A dirlo oggi il ministro dell’Energia, azerbaigiano, Natig Aliyev, intervenendo alla 25 ° sessione della Conferenza della Carta dell’energia ad Astana. «Il successo del “Corridoio meridionale del gas” ci dà l’opportunità di ampliare ulteriormente la cooperazione politica ed economica nel settore dell’energia, non solo con i paesi delle regioni del Mar Caspio e del Mar Nero, ma anche con i paesi del Mediterraneo», – ha detto. Il ministro ha detto che l’Azerbaigian si garantisce non solo la sua sicurezza energetica, ma fornisce anche energia elettrica ai paesi vicini della regione, compresi quelli coinvolti nella costruzione di una centrale elettrica comune con l’Iran e la nuova linea di trasmissione per Georgia (PTL). Aliyev ha anche detto che l’Azerbaigian ha intenzione di esportare elettricità in Turchia. L’inizio della fornitura di elettricità alla Georgia e la Turchia soddisfa pienamente l’intenzione dell’Azerbaigian di stabilire un quadro per la cooperazione energetica nella regione, ha riferito ancora il ministro. Secondo Aliyev, l’Azerbaigian sta ponendo particolare attenzione anche all’utilizzo di fonti energetiche rinnovabili, basandosi su fonti tradizionali di energia. «Questo non è meno importante nel settore, che ci aiuterà a ridurre l’onere per l’ambiente e per garantire la sicurezza energetica in futuro», – ha detto il capo del dipartimento.

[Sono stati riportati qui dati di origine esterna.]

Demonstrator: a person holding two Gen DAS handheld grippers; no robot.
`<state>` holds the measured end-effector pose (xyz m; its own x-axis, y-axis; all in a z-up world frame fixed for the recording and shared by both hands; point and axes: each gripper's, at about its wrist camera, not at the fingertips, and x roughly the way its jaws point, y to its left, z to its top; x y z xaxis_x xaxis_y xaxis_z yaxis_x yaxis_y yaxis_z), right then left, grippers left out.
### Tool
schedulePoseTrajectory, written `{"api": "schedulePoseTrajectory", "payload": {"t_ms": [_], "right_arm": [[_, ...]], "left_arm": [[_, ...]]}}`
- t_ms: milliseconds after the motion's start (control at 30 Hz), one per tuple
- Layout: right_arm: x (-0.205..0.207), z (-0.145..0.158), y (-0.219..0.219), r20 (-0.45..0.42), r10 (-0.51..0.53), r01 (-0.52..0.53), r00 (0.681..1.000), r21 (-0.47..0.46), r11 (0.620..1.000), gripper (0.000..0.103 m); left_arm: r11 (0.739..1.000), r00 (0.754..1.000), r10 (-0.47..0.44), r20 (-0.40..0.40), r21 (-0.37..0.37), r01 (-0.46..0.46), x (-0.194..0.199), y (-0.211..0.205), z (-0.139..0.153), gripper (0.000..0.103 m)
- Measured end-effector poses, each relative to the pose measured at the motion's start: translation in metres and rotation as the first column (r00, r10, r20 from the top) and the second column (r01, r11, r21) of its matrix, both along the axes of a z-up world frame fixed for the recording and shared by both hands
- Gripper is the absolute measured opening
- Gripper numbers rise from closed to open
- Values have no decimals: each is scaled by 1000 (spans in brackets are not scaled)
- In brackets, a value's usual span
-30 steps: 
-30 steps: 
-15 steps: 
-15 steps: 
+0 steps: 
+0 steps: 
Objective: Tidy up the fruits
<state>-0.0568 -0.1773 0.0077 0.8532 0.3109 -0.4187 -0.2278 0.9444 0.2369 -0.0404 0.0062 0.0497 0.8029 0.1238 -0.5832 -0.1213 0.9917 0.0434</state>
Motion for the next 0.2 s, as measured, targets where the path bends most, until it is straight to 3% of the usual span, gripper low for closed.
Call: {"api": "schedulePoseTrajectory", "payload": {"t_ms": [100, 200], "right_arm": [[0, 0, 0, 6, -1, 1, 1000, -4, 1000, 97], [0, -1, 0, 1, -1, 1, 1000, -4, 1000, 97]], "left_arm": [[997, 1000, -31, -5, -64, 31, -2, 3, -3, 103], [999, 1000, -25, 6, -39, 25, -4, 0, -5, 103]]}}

Egli ha anche notato che molti dei partner in Azerbaigian, in particolare nella regione del Caspio, sottolineano l’importanza del conflitto del Nagorno-Karabakh e la sua risoluzione secondo principi dell’OSCE che garantiscono la sovranità e l’integrità territoriale di uno Stato. A sua volta, Primo Vice Ministro dell’Energia del Kazakistan Uzakbai Karabalin notato che l’Azerbaigian ha un ruolo importante nello sviluppo della cooperazione e di transito corridoi reciprocamente vantaggiose nella regione del Caspio.

«Il “Corridoio meridionale del gas” consentirà all’Europa di diversificare le fonti di approvvigionamento di idrocarburi e di aumentare la sicurezza energetica, e l’Azerbaigian – di trovare un nuovo mercato in il volto dell’Europa». Nel quadro delle forniture di gas per il nuovo mercato 17 dicembre 2013 è stata la decisione finale di investimento sulla seconda fase del gas “Shah Deniz” è nella quantità di 10 miliardi di metri cubi andranno al mercato europeo, e sei miliardi di metri cubi saranno consegnati alla Turchia ogni anno. Il gas all’interno della seconda fase di sviluppo del giacimento sarà esportato in Turchia e sui mercati europei che vedranno l'”espansione” del gasdotto del Caucaso meridionale e la costruzione di Trans-Anatolian (TANAP) e Trans-Adriatico (TAP) gasdotto.